A Hope More Powerful than the Sea
- Author: Melissa Fleming
- Genre: Non-fiction
- Publisher: Fleet
- Publication date: 2017

= A Hope More Powerful than the Sea =

2017 non-fiction book by Melissa Fleming

A Hope More Powerful than the Sea is a book by Melissa Fleming about Syrian refugee Doaa Al Zamel's experiences leading up to and during the 2014 Malta migrant shipwreck.

== Production ==
A Hope More Powerful than the Sea was published by Fleet in 2017. It was written by Melissa Fleming, then chief spokesperson for the United Nations High Commissioner for Refugees, now serving as the United Nations Under-Secretary-General for Global Communications.

== Synopsis ==
Doaa Al Zamel grows up in Daraa, Syria. She has a happy childhood, living in the extended family home, until the Syrian civil war breaks out. Aged 19, her life is turned upside down by the violence and she is forced to flee the country together with her family. They travel first to Egypt where Doaa gets engaged to a fellow refugee, Bassam. When life becomes untenable there too, Bassam and Doaa take the dangerous but understandable decision to risk their lives to reach Europe. They pay people smugglers to carry them across the sea, and board a boat crammed with 500 other refugees. After four days, the boat is attacked and left to capsize in the rough Mediterranean Sea. Hundreds are killed instantly in a horrific shipwreck that remains among the deadliest recorded along the route. Bassam dies after two days in the water, leaving Dooa, who cannot swim, alone, looking after two tiny babies among the dead. When she is finally rescued, she is found with the two young girls clinging to her.

== Critical reception ==
Jenny Sawyer writing in The Christian Science Monitor described the book as "required reading," and credited Fleming's ability to tell the personal story and frame it in the wider refugee crisis, but also notes the lack of Al Zamel's own voice, the story only ever being told by the third party narrator.

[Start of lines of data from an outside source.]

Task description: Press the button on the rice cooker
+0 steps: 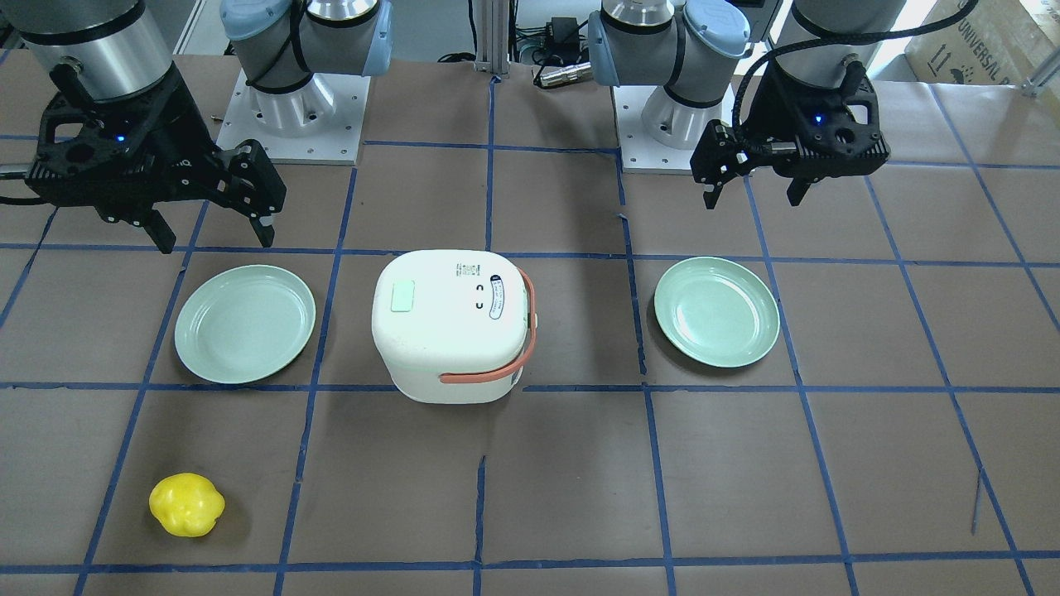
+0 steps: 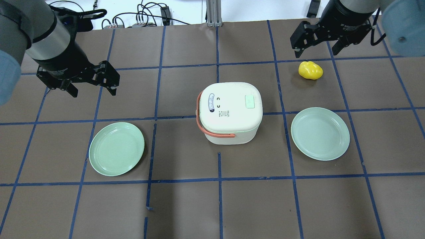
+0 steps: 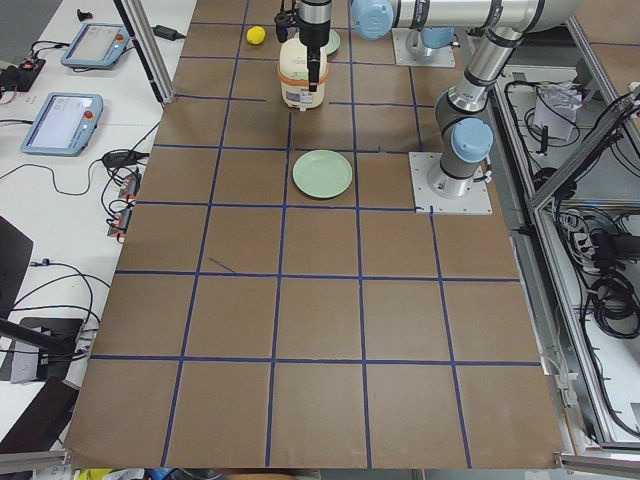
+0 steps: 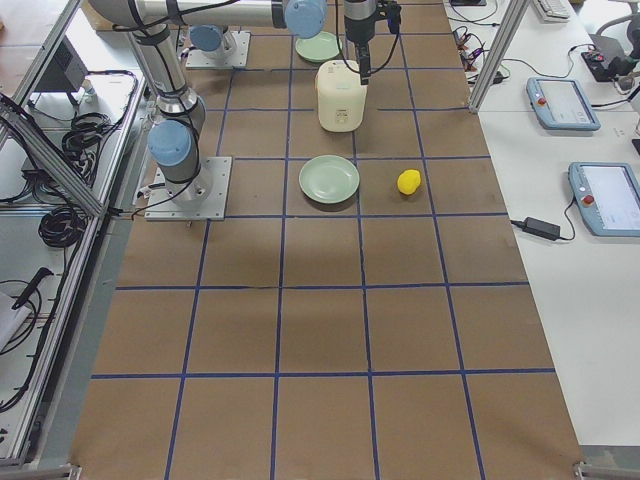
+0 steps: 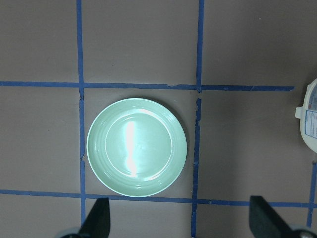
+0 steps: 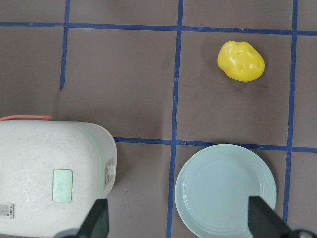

Hannah Solel writing in the Financial Times called the book "as gripping as it is moving," while The New Yorker praised the book for bringing "a moral urgency to the narrative." Meanwhile Newsweek said it "deftly illustrates the pain of those who choose to leave Syria" and described the story as ultimately being one of hope.

== Screen adaptation ==
Steven Spielberg bought the adaptation rights to the book. In 2018, Syrian rights activists accused Spielberg and co-producer JJ Abrams of whitewashing for hiring white American screenwriter and actor Lena Dunham to write the screenplay. Author Melissa Fleming defended the project, writing: “The book is a true story entrusted to me by Doaa. If I hadn’t written it, I am afraid it would have not been told, her voice a one-day news story." As of 2025, the film project appears to be on hold, with no further public updates on its status since 2018.